¿Por qué la máscara del Médico de la Peste era puntiaguda?

Hoy por hoy, el COVID-19 es la enfermedad más temida, misma que nos ha llevado a normalizar el uso del cubrebocas para frecuentar lugares concurridos y, eso sí, en casos de extrema necesidad, así sea el color de semáforo que sea.

Con esto, fue casi automático ver a personas que salían a las calles al más puro estilo del médico de la peste. Esta fue una figura muy popular durante la ya conocida Peste Bubónica que azotó a Europa durante el siglo XIV, con esa peculiar máscara puntiaguda que nos lleva a creer que se trata de un ave del mal agüero. ¿Ave? No. ¿Mal agüero? Es posible que sí.

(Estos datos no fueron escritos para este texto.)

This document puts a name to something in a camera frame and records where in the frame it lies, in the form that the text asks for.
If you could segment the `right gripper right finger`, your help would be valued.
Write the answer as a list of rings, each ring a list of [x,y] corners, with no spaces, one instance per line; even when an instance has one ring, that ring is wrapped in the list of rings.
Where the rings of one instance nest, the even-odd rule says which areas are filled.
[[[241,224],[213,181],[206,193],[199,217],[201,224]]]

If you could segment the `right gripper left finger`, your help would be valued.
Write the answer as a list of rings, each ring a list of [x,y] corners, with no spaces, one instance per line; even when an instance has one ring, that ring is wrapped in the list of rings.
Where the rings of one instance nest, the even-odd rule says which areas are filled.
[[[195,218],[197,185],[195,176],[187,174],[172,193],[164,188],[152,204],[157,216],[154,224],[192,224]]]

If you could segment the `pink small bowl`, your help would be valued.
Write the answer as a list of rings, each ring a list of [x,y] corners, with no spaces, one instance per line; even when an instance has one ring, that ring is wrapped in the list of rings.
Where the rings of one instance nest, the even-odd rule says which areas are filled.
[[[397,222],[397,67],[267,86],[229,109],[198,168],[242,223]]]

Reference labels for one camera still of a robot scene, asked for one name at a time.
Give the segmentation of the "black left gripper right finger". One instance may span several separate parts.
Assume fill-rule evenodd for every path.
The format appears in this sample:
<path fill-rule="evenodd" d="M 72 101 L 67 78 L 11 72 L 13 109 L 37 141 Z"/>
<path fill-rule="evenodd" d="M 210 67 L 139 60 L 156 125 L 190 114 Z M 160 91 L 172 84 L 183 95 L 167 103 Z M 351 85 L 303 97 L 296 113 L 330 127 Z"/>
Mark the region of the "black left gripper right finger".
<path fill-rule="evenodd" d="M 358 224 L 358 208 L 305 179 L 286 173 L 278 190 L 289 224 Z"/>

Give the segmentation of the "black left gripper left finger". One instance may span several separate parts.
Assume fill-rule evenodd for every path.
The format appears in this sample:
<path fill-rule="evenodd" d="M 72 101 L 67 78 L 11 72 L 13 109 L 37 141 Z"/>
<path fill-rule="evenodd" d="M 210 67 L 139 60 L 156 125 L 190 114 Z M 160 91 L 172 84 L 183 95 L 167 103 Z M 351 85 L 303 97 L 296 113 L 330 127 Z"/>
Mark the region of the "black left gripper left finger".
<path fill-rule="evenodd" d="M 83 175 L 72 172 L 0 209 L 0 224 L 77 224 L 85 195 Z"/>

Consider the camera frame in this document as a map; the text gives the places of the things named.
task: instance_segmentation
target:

Durante la época de la peste, ocurrieron cosas muy semejantes a las que nos invaden actualmente: insuficiencia de alimentos, servicios, altas tasas de contagios y el problema de enfrentar algo que, prácticamente, no tenía cura.

De ahí que surgiera la figura de este peculiar médico, que más que curar, realizaba una suerte de cuidado paliativo.

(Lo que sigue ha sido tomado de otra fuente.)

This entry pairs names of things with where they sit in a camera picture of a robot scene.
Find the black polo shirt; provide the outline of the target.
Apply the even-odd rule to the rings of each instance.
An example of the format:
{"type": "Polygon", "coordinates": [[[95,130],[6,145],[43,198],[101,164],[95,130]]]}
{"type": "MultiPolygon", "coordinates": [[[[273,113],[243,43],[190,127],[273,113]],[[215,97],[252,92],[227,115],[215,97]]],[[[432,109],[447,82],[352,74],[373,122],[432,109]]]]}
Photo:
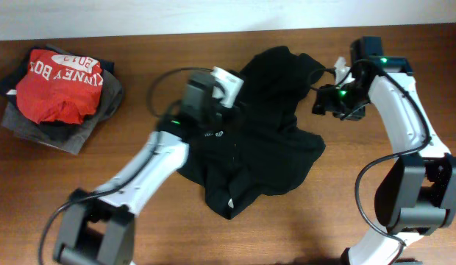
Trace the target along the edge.
{"type": "Polygon", "coordinates": [[[308,54],[277,46],[241,69],[240,115],[193,139],[178,171],[204,188],[211,210],[233,219],[259,196],[283,195],[304,182],[326,144],[320,135],[299,129],[296,109],[322,68],[308,54]]]}

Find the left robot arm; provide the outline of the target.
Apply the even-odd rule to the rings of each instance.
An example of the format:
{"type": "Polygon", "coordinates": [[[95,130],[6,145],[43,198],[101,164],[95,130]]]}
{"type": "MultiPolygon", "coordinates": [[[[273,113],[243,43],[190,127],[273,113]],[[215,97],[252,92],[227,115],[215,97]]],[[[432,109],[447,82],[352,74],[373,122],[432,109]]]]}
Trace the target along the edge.
{"type": "Polygon", "coordinates": [[[59,264],[133,264],[136,219],[158,188],[188,159],[189,142],[217,131],[237,110],[244,78],[222,68],[188,69],[185,95],[158,115],[148,141],[106,183],[87,192],[78,188],[47,220],[37,262],[43,264],[47,234],[62,215],[53,261],[59,264]]]}

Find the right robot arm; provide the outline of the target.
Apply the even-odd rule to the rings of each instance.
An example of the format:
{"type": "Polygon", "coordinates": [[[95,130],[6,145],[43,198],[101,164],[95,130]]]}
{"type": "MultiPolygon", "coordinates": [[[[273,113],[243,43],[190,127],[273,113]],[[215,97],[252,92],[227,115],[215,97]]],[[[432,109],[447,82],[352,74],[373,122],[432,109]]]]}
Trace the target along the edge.
{"type": "Polygon", "coordinates": [[[340,262],[401,264],[407,247],[453,222],[456,157],[427,117],[407,58],[386,56],[381,38],[374,36],[357,39],[350,52],[350,66],[340,57],[329,68],[335,82],[317,89],[312,112],[359,121],[366,105],[373,105],[393,151],[367,164],[355,180],[355,202],[369,229],[343,251],[340,262]],[[394,164],[376,191],[371,220],[360,201],[360,183],[370,168],[387,160],[394,164]]]}

En primer lugar, estos no eran médicos en sí mismos. Contrario a lo que se piensa, podían ser personas de que iban a pie (algunos habrían sido vendedores o comerciantes antes de doctores ), médicos que por alguna razón no habían podido establecerse como tal o jóvenes médicos en formación que trataban de abrirse un camino en ese oficio, de ahí que se les conociera como empíricos . Todos ellos coexistían con el médico general de la localidad, pues al médico de la peste se le consideraba más como un doctor de segunda.

Para no contagiar a la gente, se le aislaba a las afueras del pueblo y vivían, de alguna forma, como marginados. Su peculiar vestimenta ominosa se le atribuye frecuentemente a Charles de Lorme, un doctor que atendió a diferentes realezas europeas, entre ellos a Luis XIII y a Gastón de Orleans.

El galeno esbozó en 1603 un vestuario que tenía una especie de abrigo con cubierta de cera, pantalones de montar, camisa fajada, sombrero y guantes de piel. En la cabeza, portaban unos goggles y una máscara con nariz de medio pico de largo (sic), llena de perfume y hierbas. Además, portaban una varita con la cual, a sana distancia, analizaban a los enfermos y se mantenían alejados de las bubas.

Aunque hoy en día nos pareciera descabellado que un doctor no se contagie con solo oler hierbas y esencias, cabe señalar que en la antigüedad, mucho antes de las teorías microbianas de la enfermedad, era común pensar que todos los males se contagiaban a través de miasmas envenenados que viajaban por el aire y que causaban un desequilibrio de humores en las personas que se contagiaban. Así, se creía que al colocar plantas y aromas en el pico de aquella singular máscara, los médicos se encontraban protegidos. La mezcla que se colocaba se denominaba triaca, un compuesto de más de 55 hierbas y componentes tales como canela, mirra, miel y carne de víbora.

Al igual que la figura actual del profesional de la salud, el médico de la peste debía sanar tanto a ricos como a pobres, pues el pueblo en general era el que pagaba su salario. Aun así, había vivales que cobraban un precio muy elevado por colocar sanguijuelas para equilibrar los humores y, en caso necesario, ayudar al bien morir del enfermo en fase terminal.

Hasta el día de hoy, su imagen sigue siendo enigmática y fascinante, tanto que se ha vuelto un personaje específico en el carnaval, Il dottore della Peste. Así, es uno que siempre nos recuerda, como toda la iconografía mortuoria de la época, lo fugaz que es la vida y de cómo la historia en ocasiones se repite a sí misma.